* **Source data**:
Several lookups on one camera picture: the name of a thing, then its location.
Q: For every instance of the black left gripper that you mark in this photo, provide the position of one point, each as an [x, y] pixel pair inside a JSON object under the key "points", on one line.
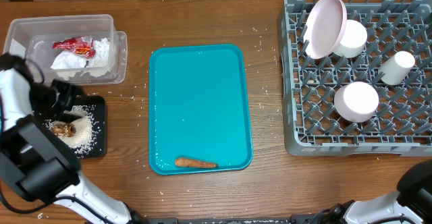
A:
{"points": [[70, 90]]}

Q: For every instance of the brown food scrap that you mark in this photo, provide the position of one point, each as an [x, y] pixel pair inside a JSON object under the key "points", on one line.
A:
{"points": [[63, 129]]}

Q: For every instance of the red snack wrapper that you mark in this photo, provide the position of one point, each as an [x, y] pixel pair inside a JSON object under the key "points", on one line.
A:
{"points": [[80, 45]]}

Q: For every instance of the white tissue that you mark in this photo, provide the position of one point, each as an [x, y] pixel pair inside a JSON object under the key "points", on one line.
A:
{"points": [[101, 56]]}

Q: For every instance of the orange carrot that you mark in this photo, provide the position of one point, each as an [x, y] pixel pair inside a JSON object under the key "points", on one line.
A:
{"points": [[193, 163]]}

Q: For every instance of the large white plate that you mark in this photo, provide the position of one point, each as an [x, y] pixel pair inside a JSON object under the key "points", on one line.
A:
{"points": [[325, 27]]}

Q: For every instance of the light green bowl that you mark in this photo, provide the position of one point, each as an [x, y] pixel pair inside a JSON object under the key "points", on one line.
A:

--

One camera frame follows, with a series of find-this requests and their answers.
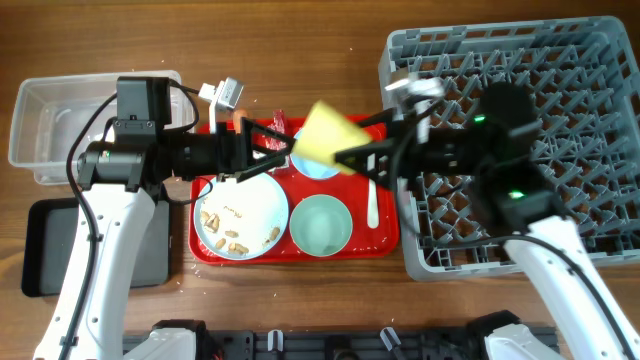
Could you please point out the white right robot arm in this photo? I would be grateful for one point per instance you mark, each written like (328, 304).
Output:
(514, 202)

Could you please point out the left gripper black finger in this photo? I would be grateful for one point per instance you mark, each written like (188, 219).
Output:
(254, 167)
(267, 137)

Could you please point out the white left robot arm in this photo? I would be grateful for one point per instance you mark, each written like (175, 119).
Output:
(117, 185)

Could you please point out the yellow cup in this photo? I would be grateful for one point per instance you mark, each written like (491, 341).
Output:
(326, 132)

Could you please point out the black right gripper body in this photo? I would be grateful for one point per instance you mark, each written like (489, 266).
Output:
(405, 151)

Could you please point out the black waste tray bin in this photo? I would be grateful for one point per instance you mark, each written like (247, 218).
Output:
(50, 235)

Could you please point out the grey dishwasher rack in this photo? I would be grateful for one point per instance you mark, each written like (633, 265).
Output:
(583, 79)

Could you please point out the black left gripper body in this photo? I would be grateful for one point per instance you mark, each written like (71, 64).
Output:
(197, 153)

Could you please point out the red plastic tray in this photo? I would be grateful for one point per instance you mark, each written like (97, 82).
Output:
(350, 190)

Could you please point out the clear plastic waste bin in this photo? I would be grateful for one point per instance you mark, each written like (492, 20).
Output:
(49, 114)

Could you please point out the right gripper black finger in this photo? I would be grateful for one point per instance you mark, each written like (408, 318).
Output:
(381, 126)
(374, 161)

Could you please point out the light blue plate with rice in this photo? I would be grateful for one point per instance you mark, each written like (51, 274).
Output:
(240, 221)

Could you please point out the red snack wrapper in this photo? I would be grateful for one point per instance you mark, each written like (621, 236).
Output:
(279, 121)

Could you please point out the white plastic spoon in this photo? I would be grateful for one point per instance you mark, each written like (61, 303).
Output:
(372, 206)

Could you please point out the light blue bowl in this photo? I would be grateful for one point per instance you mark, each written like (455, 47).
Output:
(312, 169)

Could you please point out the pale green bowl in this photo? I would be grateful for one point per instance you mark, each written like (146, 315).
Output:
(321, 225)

* **What to work on**: Show every line from the entries that includes the word "with".

* **Solution for this task**:
One camera frame follows, with a series of find-this requests and their answers.
Could you please point out the light blue plate with rice in this photo? I would be grateful for one point per instance you mark, each written like (51, 274).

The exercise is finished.